I'd always fall back on curry when I run out of ideas.


----------



## ecchef

Pasta. Cheap, fast, and a way to use up all the odds & ends.


----------



## JohnnyChance

Surf and turf. Usually prime ribeye and lobster tails.

Oh, wait. That's not what we actually have. That's what I try to picture while I eat family, in a mind over matter battle to convince my taste buds what I am eating is better than it is. Mon-Fri our family meals are made by one of the lunch folks, and, well, it's not the greatest thing ever. Usually some form of rice, pasta, sometimes orzo, chicken (we get whole birds in so there are always extra parts lying around).


----------



## JBroida

if i could convince one of the oaxaquenos to make something, i was golden


----------



## Eamon Burke

My favorite was when Martin from San Luis would make turmeric fried rice with jalapenos, chicken and shrimp, and we'd put salsa and lime on it. I would eat it until I hurt.

At my current job, everyone seems to want deep fried stuff, like cheap tenders fried and tossed in sauce like a chicken wing. barf.


----------



## Vertigo

Everyone orders individually where I work, so there's no "family style" staff meal. Though often, at the end of a grueling 6 hour, 500 cover Sunday brunch service (with three hours up and one hour down on the sides), I'd personally like nothing more than to serve the waitstaff a slop bucket full of gravy and some bread heels.


----------



## Dubsy

at the hotel we have a "cafeteria" cook, and he has this really nasty habit of putting raisins in the rice. every friggin time. raisins here, overly sweet/sticky sauces for meats, and fish that no one eats, cause no one trusts it. so i usually just suck up to a line dog, get a Caesar or something. the Ex. Sous doesnt care, and the Exec is never there, and if he is i still dont really care.


----------



## Lefty

We used to get spoiled! We'd end up getting whatever we were trying out for the "special". 
It was often lamb shank, or pasta with a lamb scented sauce. If we worked the morning shift (yay) we would normally get Monte Cristo sandwiches and fruit. The owner treated us really well most of the time.
I always enjoyed when we'd make crepes, because you can go sweet or savory with them.


----------



## BertMor

Arroz con Pollo was a pretty easy favorite. Chix and dumpling was easy if done right with Bisquits

My personal favorite was homestyle frijoles. they used bacon grease and white beans with onions and anything else available. On top of rice it was a meal in itself


----------



## macmiddlebrooks

The "chain" from cleaning tenderloins sliced up w/ mushrooms,peps and swiss cheese on day-old baguettes = awesome cheese steak family meal. Always a crowd pleaser (myself included).


----------



## sachem allison

My staff always love it when I do a proper seafood paella for staff meal or good old fashioned homemade tomato soup and grilled cheese sandwiches. They fight over mashed potatoes or mac & cheese.


----------



## wenus2

At the last place I worked my favorite "family meal" was simply a nice beef tip stroganoff.


----------



## AnxiousCowboy

macmiddlebrooks said:


> The "chain" from cleaning tenderloins sliced up w/ mushrooms,peps and swiss cheese on day-old baguettes = awesome cheese steak family meal. Always a crowd pleaser (myself included).


 
It's n ot tough as hell? do you clean it up first?

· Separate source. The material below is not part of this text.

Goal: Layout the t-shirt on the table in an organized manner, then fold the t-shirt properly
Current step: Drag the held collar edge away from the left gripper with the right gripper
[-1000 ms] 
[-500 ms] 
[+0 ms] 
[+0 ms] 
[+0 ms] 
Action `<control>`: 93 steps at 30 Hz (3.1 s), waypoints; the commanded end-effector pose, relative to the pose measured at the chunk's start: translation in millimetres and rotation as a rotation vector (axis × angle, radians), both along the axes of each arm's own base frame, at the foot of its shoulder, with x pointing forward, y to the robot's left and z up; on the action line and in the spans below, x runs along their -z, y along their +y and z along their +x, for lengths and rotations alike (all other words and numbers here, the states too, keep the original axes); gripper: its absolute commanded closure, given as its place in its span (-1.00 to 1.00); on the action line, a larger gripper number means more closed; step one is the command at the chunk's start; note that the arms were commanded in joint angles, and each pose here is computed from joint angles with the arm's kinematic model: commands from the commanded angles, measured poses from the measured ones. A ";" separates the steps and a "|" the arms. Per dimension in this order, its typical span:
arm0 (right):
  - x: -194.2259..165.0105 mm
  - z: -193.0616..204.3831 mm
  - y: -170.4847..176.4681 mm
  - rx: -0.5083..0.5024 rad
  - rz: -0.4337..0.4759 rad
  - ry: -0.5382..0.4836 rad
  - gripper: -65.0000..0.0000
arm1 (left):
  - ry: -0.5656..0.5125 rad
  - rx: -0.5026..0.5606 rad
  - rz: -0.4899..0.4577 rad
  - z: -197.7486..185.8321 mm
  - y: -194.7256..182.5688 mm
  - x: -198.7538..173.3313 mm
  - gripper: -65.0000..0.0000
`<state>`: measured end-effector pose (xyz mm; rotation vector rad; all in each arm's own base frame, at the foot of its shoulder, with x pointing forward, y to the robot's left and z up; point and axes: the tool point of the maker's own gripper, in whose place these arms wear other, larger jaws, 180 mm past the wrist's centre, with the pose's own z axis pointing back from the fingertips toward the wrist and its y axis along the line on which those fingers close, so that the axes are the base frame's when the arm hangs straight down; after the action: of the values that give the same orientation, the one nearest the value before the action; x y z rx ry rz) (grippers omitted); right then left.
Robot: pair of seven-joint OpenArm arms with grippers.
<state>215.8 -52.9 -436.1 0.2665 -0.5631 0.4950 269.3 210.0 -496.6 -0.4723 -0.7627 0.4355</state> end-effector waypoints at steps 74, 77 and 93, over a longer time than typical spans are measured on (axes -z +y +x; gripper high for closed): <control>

My favorite go to family meal is chicken tikka masala... Also I like making biryani, soups (Sancocho), indian rice, meatloaf, sausage.... etc...


----------



## Vertigo

AnxiousCowboy said:


> It's n ot tough as hell? do you clean it up first?


Nah, the chain is real good eating. One of those "butcher's secret" cuts, like the flat iron steak.


----------



## ecchef

AnxiousCowboy said:


> It's n ot tough as hell? do you clean it up first?
> 
> My favorite go to family meal is chicken tikka masala... Also I like making biryani, soups (Sancocho), indian rice, meatloaf, sausage.... etc...


 
Now you're just making me friggin hungry! Haven't had sancocho in like 7 months.


----------



## Chef Niloc

Funny having a smaller staff and it being my own staff family meal and how it was done was something I found myself involved with more then ever this past summer, before I just had my sous handle it. Me and my line cooks take turns making it, and yea when time is short pasta is the fall back. When it's my turn I do pizza a lot as we make our own bread and day old dough works for that. Last night they got a spicy chicken and blue cheese sour dough pizza for staff meal. I also like to make hot dogs, sloppy joes and grill cheeses. Potato scrap is usually around so fries and mash pot is done often. I do a big egg omelet on a sheet pan in the combi-oven and give them egg sandwiches, big hit. Once hamburgers hit 2 days old they go into the family meal pot, as burgers if I have enough or as sad before sloppy joes. 
Funny story about the left over ground beef. Earlier this summer I had a new cook victor take ground beef cook it down in heavy cream and tomato paste and serve it over pasta and call it bolognese. I had a few problems with this. one he used the last heavy cream, I don't like them using heavy cream to begin with as it's expensive and tends to make a heavy slow you down meal, not good for a staff that's about to work 8+ hr's before they eat again. 2nd it's slop! Terrible for staff moral to look at there dinner and say " oggg this is going to make me sick" or not eat it at all and go hungry. I yelled at him for using the last cream and for making slop. He told me that's one of the most popular dishes at the last place he worked?????? I asked him what slop house that was and them mumbled under my berth " that's what I get for not checking references". Victor got upset and quit. Now the funny part is about 2-3 weeks ago I had another new cook, Orlando make the same thing! I asked my sous chef were all these guys learn to make this victor sauce?? Orlando also called it bolognese. I then asked every one in the place if they have ever seen bolognese made this way, thought maybe it's a pizzeria place thing? No one seen this slop before so I still don't know were this stuff is made. Orlando quit the next because I would not pay him in cash. Staff all thought it was because of the victor sauce, victor sauce the kiss of death.


----------



## Eamon Burke

Wow. That is disgusting. I mean, seriously. Bolognese is not rocket surgery. 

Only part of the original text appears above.